Justice for Some: Law and the Question of Palestine
- Author: Noura Erakat
- Language: English
- Subject: International law, Middle East politics, Israeli–Palestinian conflict
- Genre: Non-fiction
- Publisher: Stanford University Press
- Publication date: 2019
- Publication place: United States
- Pages: 352
- ISBN: 9781503608832
- Website: https://www.sup.org/books/title/?id=26507

= Justice for Some: Law and the Question of Palestine =

2019 book by Noura Erakat

Justice for Some: Law and the Question of Palestine is a 2019 book by Noura Erakat which explores the relationship between international law and the politics of the Israeli-Palestinian conflict. The work gives special attention to international law as a political tool, which by itself, Erakat argues, is not sufficient to guarantee justice.

== Major themes ==
Justice for Some offers a critical examination of the ways in which international law has been applied and interpreted in the context of the Israeli-Palestinian conflict. Erakat argues that international law is not an objective arbiter but rather a tool that can be used strategically to advance the interests of various actors. Erakat describes this as "legal work", a term used by Duncan Kennedy to describe efforts to leverage law to achieve a desired outcome. Further, Erakat shows how interpretations of the law depend on the historical context, the balance of power, and the strategy of the jurist. She goes on to discuss how legal rights specified by the law are dependent on the ability to enforce the law, or as described in the introduction, "law is politics".

Throughout the text, Erakat highlights the use of a sui generis legal framework to establish new law that excludes Palestinians from otherwise applicable legal protections. Specifically, Erakat argues that the sui generis framework adopted through Israeli legal work has placed Palestinians outside the normal state of law, permitting settler-colonial elimination of the Palestinians through their removal and dispossession.

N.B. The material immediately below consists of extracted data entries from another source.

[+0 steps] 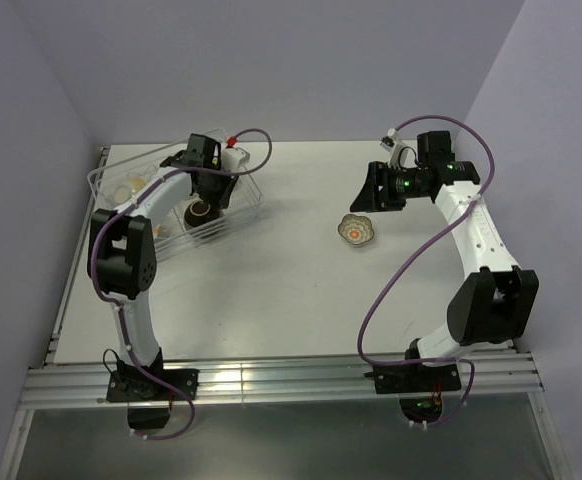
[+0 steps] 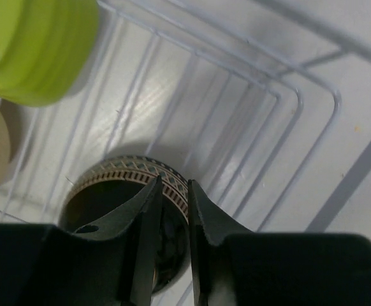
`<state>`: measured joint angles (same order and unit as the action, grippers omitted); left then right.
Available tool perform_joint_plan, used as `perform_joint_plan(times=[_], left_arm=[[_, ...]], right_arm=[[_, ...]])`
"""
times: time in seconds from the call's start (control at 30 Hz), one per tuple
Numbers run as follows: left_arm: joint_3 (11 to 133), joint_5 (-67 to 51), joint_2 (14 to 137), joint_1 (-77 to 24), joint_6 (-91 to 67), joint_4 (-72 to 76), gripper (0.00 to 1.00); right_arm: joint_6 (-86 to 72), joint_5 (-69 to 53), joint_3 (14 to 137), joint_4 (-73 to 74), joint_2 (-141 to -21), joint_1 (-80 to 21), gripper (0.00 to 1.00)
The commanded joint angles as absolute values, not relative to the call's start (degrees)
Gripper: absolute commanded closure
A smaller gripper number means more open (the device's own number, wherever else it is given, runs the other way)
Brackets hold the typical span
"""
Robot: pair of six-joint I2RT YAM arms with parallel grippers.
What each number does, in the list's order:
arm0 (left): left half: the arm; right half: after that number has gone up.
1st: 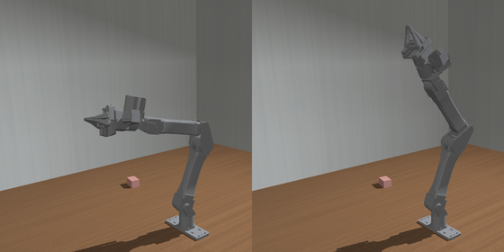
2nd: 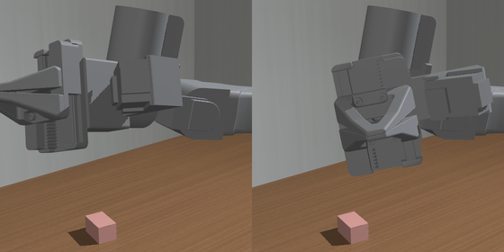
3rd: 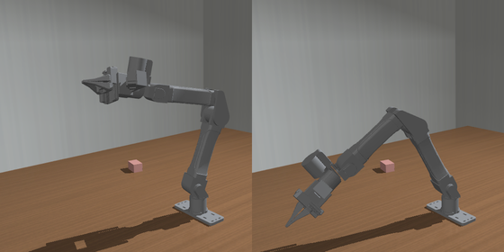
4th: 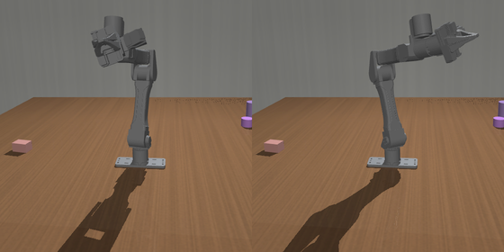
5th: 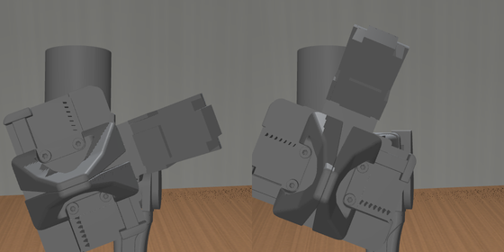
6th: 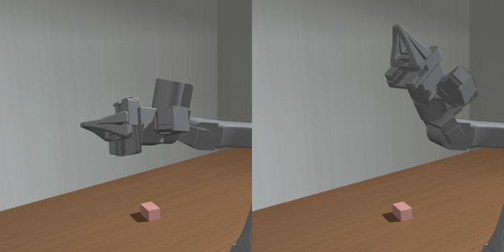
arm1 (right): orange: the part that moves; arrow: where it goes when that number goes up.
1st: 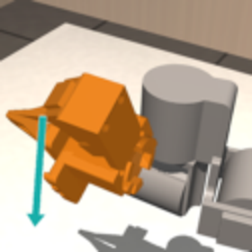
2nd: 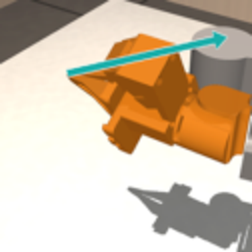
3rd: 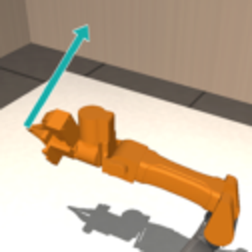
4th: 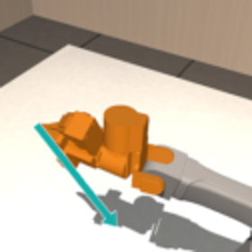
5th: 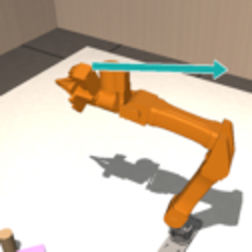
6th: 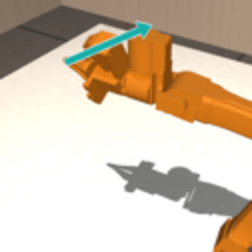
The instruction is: Load the bowls into the dish rack
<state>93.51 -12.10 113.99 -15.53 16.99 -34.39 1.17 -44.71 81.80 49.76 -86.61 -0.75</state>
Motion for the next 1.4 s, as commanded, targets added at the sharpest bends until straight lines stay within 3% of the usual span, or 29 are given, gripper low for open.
perform_joint_plan(times=[0.0,0.23,0.53,0.67,0.87,1.13,1.37], left_arm=[[91.2,-12.8,109.2,-16.5,22.2,-37.8,0.71],[88.2,-18.5,105.7,-16.9,28.4,-41.8,0.63],[87.2,-23.6,104.9,-17.0,31.4,-47.3,0.62],[87.4,-23.6,103.1,-16.8,29.3,-44.8,0.45],[92.5,-23.6,100.5,-14.9,25.2,-42.1,0.32],[100.3,-31.0,98.2,-9.5,17.3,-40.3,0.29],[94.7,-36.1,91.1,-8.0,10.7,-34.7,0.23]], right_arm=[[1.7,-45.8,81.4,49.1,-84.0,-0.9,0.35],[4.6,-42.7,81.7,51.2,-84.6,-0.9,0.32],[10.1,-34.5,83.1,56.5,-89.8,-0.9,0.29],[10.0,-28.9,82.3,54.2,-91.9,-1.0,0.3],[7.8,-22.1,83.1,51.1,-96.6,-1.0,0.32],[4.8,-19.1,85.0,49.1,-104.2,-1.0,0.35],[3.7,-17.8,86.0,45.5,-109.3,-1.0,0.37]])
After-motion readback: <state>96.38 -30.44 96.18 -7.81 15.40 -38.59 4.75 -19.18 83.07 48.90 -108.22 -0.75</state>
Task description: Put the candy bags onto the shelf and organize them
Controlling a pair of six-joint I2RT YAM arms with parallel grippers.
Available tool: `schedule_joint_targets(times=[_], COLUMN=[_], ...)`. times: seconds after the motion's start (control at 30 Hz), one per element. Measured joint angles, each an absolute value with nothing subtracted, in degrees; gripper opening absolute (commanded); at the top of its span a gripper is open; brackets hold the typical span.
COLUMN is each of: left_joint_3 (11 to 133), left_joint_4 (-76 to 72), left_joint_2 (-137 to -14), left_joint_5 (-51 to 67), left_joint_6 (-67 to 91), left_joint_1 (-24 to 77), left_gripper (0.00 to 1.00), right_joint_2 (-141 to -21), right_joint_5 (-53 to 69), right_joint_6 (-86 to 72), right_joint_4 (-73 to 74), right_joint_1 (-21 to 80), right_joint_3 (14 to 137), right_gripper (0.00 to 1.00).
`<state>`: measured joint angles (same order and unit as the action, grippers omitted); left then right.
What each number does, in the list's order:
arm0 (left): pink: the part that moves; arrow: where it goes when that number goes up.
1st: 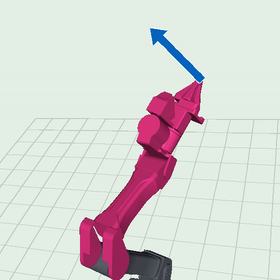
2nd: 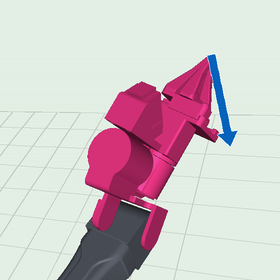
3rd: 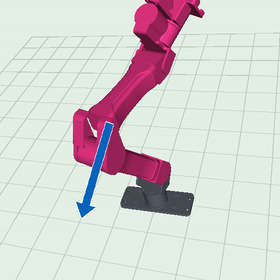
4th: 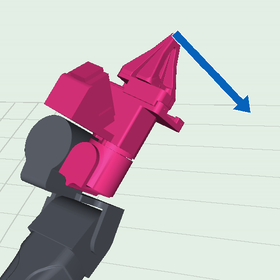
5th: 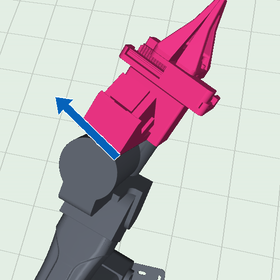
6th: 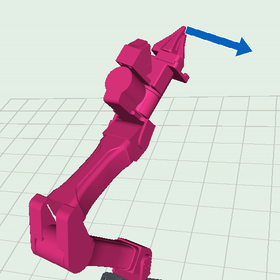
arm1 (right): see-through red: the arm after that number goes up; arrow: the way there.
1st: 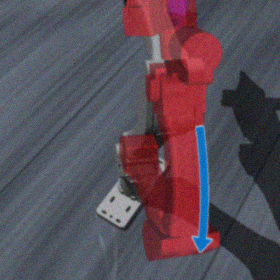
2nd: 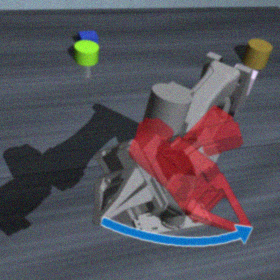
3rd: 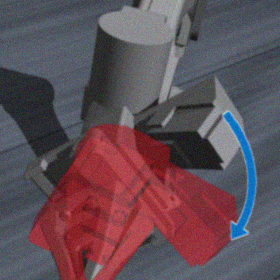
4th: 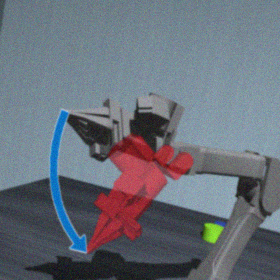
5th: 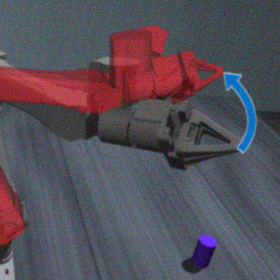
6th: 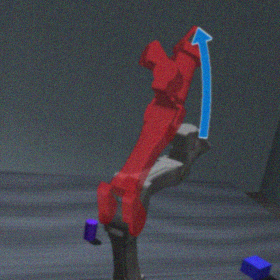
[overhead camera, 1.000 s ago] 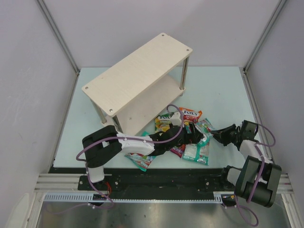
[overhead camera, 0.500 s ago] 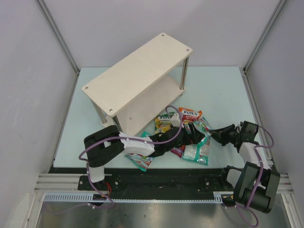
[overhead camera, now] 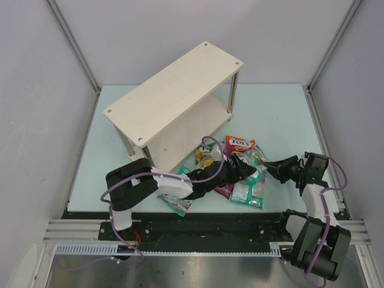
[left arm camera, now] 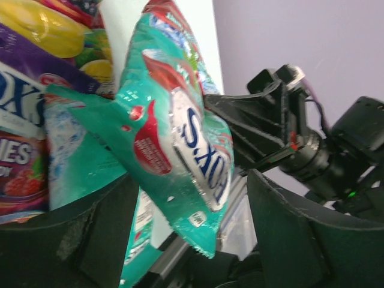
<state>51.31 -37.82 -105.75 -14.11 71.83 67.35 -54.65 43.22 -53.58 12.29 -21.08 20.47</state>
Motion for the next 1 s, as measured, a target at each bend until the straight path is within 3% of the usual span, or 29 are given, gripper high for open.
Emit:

Justice for Some examines what Erakat describes as five important junctures in the history of Palestine and Israel which demonstrate how "legal work" can shape the meaning of law. The five junctures described are:

1. The decades between the Balfour Declaration and the end of the first period of Martial law in Israel (1917-1966).
2. The occupation of the West Bank and the Gaza Strip in 1967.
3. The passage of General Assembly Resolution 3210.
4. The First Intifada and the Oslo peace process.
5. The Second Intifada and Operation Cast Lead.

== Criticisms of "Justice for Some: Law and the Question of Palestine" ==
Some reviews of "Justice for Some: Law and the Question of Palestine" by Noura Erakat point out that the book lacks a clear political vision and practical solutions for the future. Critics feel that while Erakat provides a thorough analysis of the limitations and failures of international law, she does not offer concrete steps towards achieving Palestinian justice and self-determination.

Additionally, some reviewers suggest that Erakat's arguments can be overly academic and dense, making the book less accessible to a broader audience. The heavy reliance on legal and historical analysis, though comprehensive, can be challenging for readers who are not familiar with these fields.